There was a period of inheritance disputes among the Habsburgs resulting not only in confusion, but also in an economic decline and social unrest, with disputes between the parties of patricians and artisans. While the patricians supported Ernest the Iron, the artisans supported Leopold IV. In 1408, the mayor Konrad Vorlauf, an exponent of the patrician party, was executed.

After the election of Duke Albert V as German King Albert II, Vienna became the capital of the Holy Roman Empire. Albert's name is remembered for his expulsion of the Jewish population of Vienna in 1421/22.

Eventually, in 1469, Vienna was given its own bishop, and the Stephansdom became a cathedral. During the upheavals of the era of Emperor Frederick III, Vienna remained on the side of his opponents (first Albert VI, then Matthias Corvinus), as Frederick proved unable to maintain peace in the land vis-à-vis rampaging gangs of mercenaries (often remaining from the Hussite Wars).
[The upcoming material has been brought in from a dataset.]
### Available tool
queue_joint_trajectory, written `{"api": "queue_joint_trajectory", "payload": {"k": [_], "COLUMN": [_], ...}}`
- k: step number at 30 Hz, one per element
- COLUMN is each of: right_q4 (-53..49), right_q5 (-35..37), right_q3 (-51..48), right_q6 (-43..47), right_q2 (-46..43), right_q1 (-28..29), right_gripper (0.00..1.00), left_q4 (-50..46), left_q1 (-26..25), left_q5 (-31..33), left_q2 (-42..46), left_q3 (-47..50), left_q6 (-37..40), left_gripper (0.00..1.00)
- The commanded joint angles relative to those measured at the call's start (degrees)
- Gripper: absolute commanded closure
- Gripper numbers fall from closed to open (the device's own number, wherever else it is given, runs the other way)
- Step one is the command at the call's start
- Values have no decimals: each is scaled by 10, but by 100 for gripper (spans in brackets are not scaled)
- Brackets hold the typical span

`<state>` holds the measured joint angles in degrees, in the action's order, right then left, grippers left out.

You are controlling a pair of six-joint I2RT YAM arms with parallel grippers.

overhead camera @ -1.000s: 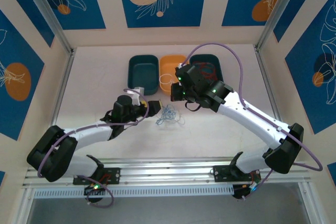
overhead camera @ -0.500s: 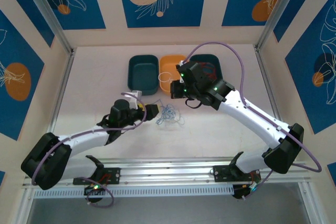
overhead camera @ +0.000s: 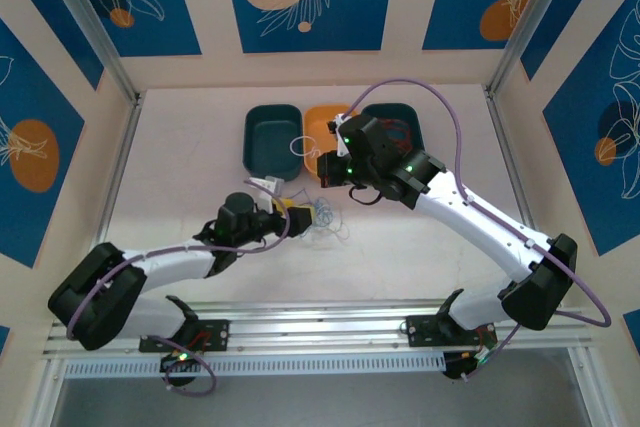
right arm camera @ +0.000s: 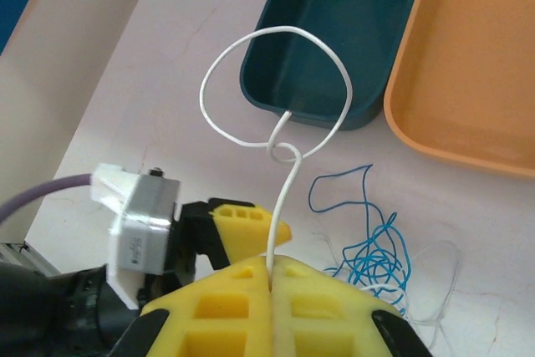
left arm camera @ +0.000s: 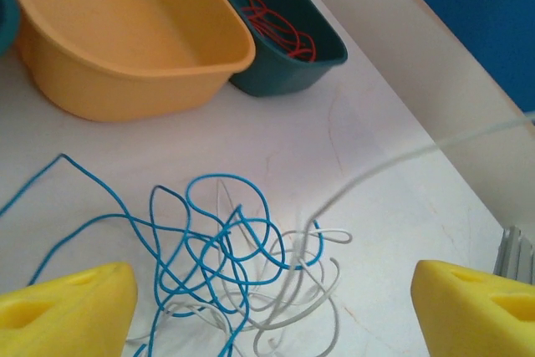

In 1485, the Hungarian King Matthias Corvinus and the Black Army of Hungary conquered the city and Vienna became the king's seat that served as the capital of Hungary until 1490.

In 1522, under Ferdinand I, Holy Roman Emperor the Blood Judgment of Wiener Neustadt led to the execution of leading members of the opposition within the city, and thus a destruction of the political structures. From then on, the city stood under direct imperial control.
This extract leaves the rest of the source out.